Archewell joins other leading organisations—such as Care.com, Patagonia, and Athletes Unlimited—in the movement's initiative to create a more sustainable workplace. In addition to publicly urging stakeholders to establish childcare provisions for their employees, members of the coalition will also share their policies, data, and best practices on the issue.
"Families everywhere, and especially working mums, are asked to shoulder so much," Meghan said in a statement. "This has only been heightened by the pandemic, with increased caregiving responsibilities, rising prices, and economic uncertainty. As it's been said many times, it takes a village to raise a child. Today, we're sending a message that childcare isn't just a community imperative—it's a business imperative. Creating a stronger workforce starts with meeting the needs of families."

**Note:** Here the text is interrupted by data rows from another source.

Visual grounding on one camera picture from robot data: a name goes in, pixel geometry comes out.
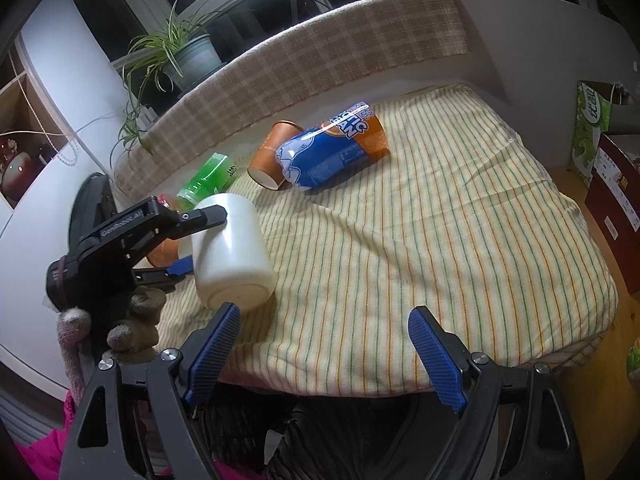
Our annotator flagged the white cup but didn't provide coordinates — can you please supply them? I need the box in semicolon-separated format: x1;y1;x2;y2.
191;192;277;313

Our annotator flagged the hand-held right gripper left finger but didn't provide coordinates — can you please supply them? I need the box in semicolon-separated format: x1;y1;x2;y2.
59;301;242;480

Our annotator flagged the green cardboard box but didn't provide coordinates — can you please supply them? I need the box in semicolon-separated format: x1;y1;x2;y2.
570;79;640;190

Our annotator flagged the yellow striped bed sheet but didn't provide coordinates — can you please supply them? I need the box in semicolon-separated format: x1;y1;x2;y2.
150;82;621;402

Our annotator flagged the white cable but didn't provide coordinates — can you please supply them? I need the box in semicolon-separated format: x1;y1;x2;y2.
64;110;127;137

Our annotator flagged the person's left hand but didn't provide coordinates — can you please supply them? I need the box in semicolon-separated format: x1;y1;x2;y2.
56;287;168;362

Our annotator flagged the beige plaid cloth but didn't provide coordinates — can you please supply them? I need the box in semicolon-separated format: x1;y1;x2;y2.
112;0;472;202

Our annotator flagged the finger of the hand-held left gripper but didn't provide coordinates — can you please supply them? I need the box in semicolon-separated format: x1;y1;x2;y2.
132;255;195;287
161;205;229;242

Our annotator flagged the green label drink bottle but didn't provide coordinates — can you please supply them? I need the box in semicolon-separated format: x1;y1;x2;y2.
146;152;239;269

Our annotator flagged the dark striped clothing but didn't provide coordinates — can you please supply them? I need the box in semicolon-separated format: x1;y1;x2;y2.
189;394;453;480

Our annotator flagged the dark red cardboard box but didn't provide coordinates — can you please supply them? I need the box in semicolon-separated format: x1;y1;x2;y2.
584;132;640;297

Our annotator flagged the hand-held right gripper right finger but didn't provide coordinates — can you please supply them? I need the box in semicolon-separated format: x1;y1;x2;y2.
407;305;587;480

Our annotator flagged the pink cloth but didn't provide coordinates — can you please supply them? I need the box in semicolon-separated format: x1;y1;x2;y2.
14;390;168;480

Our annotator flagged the potted spider plant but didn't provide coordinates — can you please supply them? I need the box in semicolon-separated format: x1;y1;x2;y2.
107;0;227;162

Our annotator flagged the blue and orange snack bag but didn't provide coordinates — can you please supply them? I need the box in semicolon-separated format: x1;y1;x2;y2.
275;102;391;194

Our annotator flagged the open wall shelf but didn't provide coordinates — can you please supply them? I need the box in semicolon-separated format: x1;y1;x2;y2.
0;39;77;211

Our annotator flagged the orange paper cup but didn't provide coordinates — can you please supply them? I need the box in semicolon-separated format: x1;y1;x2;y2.
247;119;306;191

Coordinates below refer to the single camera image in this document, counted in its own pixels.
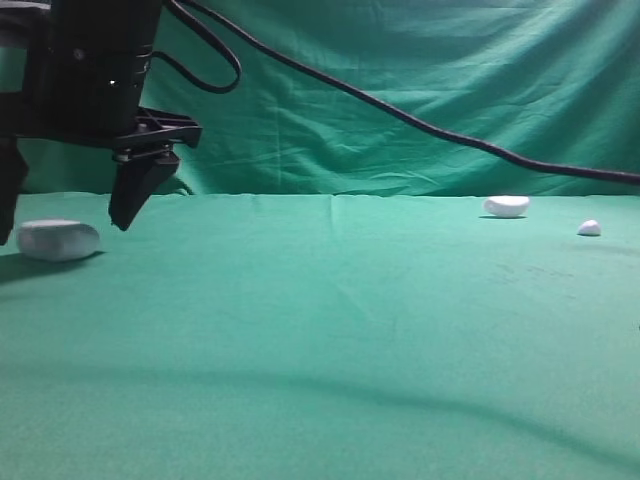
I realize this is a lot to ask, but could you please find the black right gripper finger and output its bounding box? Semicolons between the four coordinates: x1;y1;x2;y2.
1;137;28;245

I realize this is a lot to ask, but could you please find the white earphone case body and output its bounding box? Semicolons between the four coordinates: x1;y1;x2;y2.
16;219;100;262

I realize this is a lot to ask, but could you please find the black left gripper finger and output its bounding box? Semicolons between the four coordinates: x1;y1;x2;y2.
108;151;180;231

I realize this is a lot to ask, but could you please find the black cable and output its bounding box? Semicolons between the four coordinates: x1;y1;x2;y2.
152;0;640;185

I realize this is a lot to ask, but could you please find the white earbud far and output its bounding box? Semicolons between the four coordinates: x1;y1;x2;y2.
577;219;602;237

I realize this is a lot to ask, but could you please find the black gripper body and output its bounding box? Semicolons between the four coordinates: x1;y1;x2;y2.
1;1;201;155

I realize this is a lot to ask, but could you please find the green table cloth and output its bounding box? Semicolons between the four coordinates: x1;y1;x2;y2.
1;193;639;479

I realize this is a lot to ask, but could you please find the green backdrop cloth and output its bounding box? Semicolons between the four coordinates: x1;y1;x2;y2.
0;0;640;199

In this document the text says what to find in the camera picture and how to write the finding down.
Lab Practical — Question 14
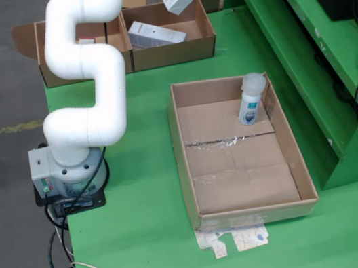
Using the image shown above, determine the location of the small white red box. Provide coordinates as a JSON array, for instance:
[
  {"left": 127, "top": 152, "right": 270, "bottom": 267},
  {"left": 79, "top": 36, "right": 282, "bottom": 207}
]
[{"left": 77, "top": 35, "right": 98, "bottom": 48}]

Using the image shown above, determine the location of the white serum box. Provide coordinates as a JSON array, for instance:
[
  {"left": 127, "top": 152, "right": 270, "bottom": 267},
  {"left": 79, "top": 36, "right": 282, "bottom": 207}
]
[{"left": 126, "top": 12, "right": 189, "bottom": 52}]

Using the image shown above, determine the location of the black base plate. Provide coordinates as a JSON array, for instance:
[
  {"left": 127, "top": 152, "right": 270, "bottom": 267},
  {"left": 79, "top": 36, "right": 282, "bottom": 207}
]
[{"left": 31, "top": 166, "right": 116, "bottom": 220}]

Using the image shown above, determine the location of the white bottle translucent cap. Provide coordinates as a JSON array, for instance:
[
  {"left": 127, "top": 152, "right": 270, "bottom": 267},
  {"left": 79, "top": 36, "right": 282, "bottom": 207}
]
[{"left": 230, "top": 70, "right": 274, "bottom": 128}]

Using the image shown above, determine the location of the green metal shelf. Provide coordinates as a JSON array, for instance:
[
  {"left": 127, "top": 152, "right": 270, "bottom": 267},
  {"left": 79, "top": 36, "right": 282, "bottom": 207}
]
[{"left": 221, "top": 0, "right": 358, "bottom": 203}]

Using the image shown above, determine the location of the two compartment cardboard box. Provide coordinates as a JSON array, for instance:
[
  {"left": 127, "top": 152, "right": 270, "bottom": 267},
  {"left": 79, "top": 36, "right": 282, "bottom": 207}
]
[{"left": 9, "top": 0, "right": 231, "bottom": 93}]

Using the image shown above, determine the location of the flattened white printed carton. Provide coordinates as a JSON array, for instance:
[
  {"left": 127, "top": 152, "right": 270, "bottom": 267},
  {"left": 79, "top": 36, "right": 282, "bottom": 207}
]
[{"left": 194, "top": 218, "right": 273, "bottom": 262}]

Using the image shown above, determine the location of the shallow cardboard tray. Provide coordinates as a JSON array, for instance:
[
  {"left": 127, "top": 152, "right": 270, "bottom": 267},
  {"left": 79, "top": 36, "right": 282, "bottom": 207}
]
[{"left": 161, "top": 63, "right": 322, "bottom": 235}]

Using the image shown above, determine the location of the black floor power cable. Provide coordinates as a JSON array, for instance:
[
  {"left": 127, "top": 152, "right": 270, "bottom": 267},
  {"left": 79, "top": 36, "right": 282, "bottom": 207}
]
[{"left": 41, "top": 207, "right": 77, "bottom": 268}]

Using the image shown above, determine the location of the grey robot base box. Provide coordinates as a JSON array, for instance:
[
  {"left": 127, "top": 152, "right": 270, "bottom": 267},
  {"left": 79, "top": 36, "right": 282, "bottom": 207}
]
[{"left": 26, "top": 146, "right": 59, "bottom": 197}]

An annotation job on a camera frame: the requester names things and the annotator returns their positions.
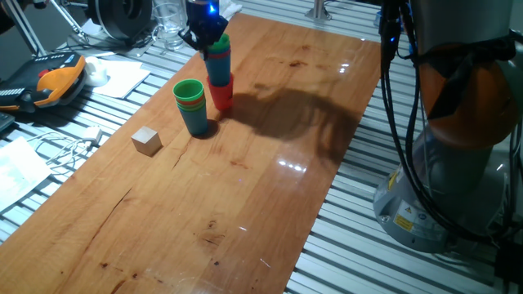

The launch of the coalition coincides with a new report published by 'Marshall Plan for Moms'. The Business Case for Child Care found that expanded childcare benefits helps to attract, retain, and advance female employees in the American workplace, especially following their exodus from the labour force during the pandemic.
The survey reported that 69 percent of women with children under five years old are more likely to opt for a job position that offers on-site childcare or benefits. It also found that 83 percent say that childcare benefits are a significant factor in choosing whether or not to stay at their current jobs.
"The input from working parents is clear: Employer child care supports can improve the recruitment, retention, productivity, and happiness of employees," Reshma Saujani, founder and CEO of Marshall Plan for Moms, said in a statement. "This is not only crucial for the health and wellbeing of individual American families but also central to American economic competitiveness."